» **Exercise brief**:
Go line by line through the data below and work out how many lines contain "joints"; the answer is that number alone.

» **Exercise data**:
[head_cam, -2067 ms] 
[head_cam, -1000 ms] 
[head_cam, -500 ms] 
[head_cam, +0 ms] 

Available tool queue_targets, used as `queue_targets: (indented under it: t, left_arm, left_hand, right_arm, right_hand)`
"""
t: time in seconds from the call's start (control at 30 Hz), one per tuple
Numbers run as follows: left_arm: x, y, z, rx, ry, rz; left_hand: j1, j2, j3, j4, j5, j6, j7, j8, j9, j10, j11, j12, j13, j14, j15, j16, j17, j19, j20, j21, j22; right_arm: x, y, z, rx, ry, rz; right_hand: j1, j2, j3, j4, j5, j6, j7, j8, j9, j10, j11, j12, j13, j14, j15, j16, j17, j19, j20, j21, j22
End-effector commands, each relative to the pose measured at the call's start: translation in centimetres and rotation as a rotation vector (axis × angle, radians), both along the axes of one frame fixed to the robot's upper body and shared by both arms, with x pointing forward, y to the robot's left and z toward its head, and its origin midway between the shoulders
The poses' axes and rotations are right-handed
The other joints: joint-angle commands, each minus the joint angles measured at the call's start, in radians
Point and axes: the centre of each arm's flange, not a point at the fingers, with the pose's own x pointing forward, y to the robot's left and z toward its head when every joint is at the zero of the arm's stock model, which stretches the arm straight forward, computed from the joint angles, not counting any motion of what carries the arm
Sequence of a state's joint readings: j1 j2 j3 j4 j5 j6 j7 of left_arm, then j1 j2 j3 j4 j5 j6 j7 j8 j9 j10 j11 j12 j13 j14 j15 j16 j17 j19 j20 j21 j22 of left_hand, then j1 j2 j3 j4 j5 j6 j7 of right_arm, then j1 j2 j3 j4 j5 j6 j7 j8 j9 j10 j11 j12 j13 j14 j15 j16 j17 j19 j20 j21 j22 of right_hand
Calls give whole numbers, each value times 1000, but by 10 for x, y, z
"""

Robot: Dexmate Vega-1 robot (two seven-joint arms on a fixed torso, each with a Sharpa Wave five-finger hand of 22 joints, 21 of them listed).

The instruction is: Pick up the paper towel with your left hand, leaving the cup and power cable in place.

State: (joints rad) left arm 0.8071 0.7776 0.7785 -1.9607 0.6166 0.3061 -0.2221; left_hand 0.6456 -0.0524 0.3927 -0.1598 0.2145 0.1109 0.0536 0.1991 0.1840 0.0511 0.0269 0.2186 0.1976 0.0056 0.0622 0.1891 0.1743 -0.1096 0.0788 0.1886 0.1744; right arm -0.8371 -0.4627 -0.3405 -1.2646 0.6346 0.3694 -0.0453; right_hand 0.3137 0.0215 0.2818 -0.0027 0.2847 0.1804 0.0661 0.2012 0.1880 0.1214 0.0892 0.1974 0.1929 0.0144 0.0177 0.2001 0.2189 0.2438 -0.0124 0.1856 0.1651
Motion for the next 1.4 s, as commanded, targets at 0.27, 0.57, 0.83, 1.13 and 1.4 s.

» **Solution for this problem**:
3